A picture would be handy. 

One of the Macaroni lifeboat transmitters had RT facility but only transmit, I think. Does it say anything about "Clifford and Snell" on it?

The "lead weight attachment" would be the aerial earthing thingo - you chucked it into the sea.

Wonder what it was doing in someone's house? Knocking one of them off would be up there with the dockers knocking off lifeboat rations during the war!

John T


----------



## sparks69 (Dec 18, 2005)

""The "lead weight attachment" would be the aerial earthing thingo - you chucked it into the sea.""

JT - One DID NOT chuck it in the Sea - one lowered it otherwise the lead weight would become detached !


----------



## Andy Lavies (Feb 12, 2006)

If a lifeboat radio it probably has a hand cranked power generator - or does that date ME!
Andy Lavies


----------



## Naytikos (Oct 20, 2008)

Talking of 'chucking it in the sea'.......

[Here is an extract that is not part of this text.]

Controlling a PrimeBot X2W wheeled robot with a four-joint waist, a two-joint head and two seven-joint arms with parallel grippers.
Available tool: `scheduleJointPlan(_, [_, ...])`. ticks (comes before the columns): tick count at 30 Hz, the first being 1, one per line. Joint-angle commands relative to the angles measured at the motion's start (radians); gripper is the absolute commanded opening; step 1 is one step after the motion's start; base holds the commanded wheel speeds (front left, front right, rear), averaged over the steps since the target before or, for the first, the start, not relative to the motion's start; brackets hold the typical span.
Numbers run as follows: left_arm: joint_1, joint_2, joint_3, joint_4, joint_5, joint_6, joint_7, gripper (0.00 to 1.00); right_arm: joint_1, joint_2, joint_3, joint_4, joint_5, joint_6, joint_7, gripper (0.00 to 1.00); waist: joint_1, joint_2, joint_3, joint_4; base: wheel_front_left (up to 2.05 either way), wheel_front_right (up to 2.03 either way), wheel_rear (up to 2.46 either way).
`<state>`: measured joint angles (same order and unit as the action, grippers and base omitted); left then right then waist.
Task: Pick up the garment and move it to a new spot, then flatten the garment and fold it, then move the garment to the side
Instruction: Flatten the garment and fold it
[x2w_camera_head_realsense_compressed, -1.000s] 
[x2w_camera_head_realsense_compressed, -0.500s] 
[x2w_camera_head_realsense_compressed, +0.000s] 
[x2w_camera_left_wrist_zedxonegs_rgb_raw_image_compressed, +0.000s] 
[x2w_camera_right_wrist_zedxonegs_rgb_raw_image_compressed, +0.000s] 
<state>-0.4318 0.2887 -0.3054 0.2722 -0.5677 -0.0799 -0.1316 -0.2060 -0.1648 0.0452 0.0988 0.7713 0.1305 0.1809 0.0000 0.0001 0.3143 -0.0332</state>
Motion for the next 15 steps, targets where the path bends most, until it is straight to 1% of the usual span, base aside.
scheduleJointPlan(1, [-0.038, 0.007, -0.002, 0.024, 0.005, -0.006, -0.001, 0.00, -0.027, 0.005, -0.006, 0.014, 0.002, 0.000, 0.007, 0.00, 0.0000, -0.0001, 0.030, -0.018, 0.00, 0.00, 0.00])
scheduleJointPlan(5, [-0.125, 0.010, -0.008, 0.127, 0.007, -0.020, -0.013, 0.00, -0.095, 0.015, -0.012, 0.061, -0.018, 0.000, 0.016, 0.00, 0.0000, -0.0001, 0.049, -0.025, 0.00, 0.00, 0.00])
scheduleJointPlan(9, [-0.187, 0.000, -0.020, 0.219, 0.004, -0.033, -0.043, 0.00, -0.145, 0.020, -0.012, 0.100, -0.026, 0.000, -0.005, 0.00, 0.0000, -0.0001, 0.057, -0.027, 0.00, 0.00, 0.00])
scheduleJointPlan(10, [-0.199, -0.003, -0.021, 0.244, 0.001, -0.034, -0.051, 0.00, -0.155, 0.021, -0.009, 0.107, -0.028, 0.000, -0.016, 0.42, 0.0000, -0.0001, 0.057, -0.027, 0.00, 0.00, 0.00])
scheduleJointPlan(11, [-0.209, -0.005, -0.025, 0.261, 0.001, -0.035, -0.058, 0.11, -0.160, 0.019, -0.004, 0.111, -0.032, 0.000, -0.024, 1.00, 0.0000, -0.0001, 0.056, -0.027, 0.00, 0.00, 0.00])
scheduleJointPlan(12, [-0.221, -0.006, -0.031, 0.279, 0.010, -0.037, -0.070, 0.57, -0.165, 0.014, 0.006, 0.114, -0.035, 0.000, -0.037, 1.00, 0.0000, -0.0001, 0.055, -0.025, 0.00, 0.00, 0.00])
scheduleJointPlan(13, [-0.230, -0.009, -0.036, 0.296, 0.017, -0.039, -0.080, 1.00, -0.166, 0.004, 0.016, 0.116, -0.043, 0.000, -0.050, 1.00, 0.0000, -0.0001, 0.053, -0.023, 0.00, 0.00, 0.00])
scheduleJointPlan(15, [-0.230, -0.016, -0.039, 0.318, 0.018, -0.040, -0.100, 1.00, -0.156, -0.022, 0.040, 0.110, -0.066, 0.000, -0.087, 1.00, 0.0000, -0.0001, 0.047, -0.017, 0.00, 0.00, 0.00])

I don't remember the name, but Mimco had a lifeboat transmitter shaped like a 5-gallon paint bucket; there was a cranking handle each side and a water-tight cover over the knobs. It was quite heavy; took two people to move it around.

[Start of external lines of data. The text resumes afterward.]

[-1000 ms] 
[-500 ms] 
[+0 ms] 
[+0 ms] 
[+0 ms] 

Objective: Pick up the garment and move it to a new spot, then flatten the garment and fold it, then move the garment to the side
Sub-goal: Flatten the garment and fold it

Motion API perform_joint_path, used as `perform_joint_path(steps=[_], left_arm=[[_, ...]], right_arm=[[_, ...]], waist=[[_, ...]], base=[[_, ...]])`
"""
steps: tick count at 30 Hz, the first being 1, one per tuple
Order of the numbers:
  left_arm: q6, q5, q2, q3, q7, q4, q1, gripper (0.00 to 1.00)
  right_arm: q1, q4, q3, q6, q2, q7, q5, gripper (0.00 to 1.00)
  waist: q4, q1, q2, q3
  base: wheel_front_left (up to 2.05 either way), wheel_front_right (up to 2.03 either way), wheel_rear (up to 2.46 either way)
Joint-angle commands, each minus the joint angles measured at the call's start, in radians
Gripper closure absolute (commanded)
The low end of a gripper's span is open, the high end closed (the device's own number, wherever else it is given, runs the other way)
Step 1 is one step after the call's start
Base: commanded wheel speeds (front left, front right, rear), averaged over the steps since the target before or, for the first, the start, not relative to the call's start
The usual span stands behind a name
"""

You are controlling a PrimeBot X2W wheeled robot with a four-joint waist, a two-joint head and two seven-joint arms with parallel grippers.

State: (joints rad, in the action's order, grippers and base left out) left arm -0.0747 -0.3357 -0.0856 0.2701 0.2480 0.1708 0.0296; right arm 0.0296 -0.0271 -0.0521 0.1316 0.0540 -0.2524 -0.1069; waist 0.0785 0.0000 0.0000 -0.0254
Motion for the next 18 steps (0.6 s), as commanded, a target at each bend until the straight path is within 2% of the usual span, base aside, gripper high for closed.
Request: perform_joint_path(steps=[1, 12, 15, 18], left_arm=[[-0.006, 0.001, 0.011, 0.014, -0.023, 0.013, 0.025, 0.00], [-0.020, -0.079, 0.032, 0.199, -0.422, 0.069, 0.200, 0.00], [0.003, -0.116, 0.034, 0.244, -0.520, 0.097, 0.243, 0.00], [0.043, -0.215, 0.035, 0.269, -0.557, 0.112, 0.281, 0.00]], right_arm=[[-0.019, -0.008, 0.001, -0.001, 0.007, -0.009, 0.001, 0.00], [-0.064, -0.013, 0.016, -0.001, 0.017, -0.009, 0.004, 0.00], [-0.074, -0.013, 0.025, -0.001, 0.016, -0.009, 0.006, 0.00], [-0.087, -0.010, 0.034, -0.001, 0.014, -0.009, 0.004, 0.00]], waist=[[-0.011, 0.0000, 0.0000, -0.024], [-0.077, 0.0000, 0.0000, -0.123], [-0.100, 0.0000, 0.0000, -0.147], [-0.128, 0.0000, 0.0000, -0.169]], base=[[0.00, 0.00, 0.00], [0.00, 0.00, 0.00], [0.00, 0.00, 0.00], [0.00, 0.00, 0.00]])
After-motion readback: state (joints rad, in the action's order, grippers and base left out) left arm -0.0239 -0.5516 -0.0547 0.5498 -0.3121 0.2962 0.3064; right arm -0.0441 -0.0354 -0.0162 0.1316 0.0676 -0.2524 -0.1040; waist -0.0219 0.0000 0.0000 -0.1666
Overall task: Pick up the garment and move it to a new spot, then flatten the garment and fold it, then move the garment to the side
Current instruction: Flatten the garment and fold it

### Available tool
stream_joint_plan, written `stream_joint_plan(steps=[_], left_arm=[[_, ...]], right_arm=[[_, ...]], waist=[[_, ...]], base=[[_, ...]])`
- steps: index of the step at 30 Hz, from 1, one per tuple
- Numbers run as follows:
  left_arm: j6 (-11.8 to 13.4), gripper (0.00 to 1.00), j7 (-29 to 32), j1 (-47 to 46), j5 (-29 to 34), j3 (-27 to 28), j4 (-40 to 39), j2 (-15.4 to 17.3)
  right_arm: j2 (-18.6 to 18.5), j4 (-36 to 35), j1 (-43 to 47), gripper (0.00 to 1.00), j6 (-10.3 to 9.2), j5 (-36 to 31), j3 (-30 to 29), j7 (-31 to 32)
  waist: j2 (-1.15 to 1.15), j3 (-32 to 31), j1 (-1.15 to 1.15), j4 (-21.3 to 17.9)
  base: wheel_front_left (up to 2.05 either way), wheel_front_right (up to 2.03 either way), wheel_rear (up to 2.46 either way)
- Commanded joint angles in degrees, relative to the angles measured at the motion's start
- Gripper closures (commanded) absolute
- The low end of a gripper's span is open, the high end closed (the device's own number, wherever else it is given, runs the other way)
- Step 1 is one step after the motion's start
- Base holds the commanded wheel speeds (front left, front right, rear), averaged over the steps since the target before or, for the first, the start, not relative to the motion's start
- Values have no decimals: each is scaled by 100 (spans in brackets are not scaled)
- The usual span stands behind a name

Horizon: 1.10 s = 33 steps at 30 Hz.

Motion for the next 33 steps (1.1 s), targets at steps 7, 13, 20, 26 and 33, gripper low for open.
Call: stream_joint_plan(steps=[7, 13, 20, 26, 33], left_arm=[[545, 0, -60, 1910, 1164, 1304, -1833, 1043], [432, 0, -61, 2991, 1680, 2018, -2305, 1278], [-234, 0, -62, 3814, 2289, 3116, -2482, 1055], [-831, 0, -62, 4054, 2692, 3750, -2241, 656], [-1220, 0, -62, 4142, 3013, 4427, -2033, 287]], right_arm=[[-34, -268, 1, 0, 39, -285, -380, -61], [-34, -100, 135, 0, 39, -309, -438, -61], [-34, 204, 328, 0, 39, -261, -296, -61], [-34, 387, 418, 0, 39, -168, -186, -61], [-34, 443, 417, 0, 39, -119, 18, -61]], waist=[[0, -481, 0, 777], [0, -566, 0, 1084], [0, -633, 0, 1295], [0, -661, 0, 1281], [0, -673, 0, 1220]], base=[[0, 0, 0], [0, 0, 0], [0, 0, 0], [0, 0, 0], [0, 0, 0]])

One of my few British-flag ships was at anchor for a few days off a nice quiet tropical port so the lifeboats were given a run and I was asked if I cared to take the radio out and rig it in one of them. Two deck apprentices were assigned to carry the thing from the radio room to the deck and then lower it down to the boat. There was a long small diameter rope attached presumably just for the purpose.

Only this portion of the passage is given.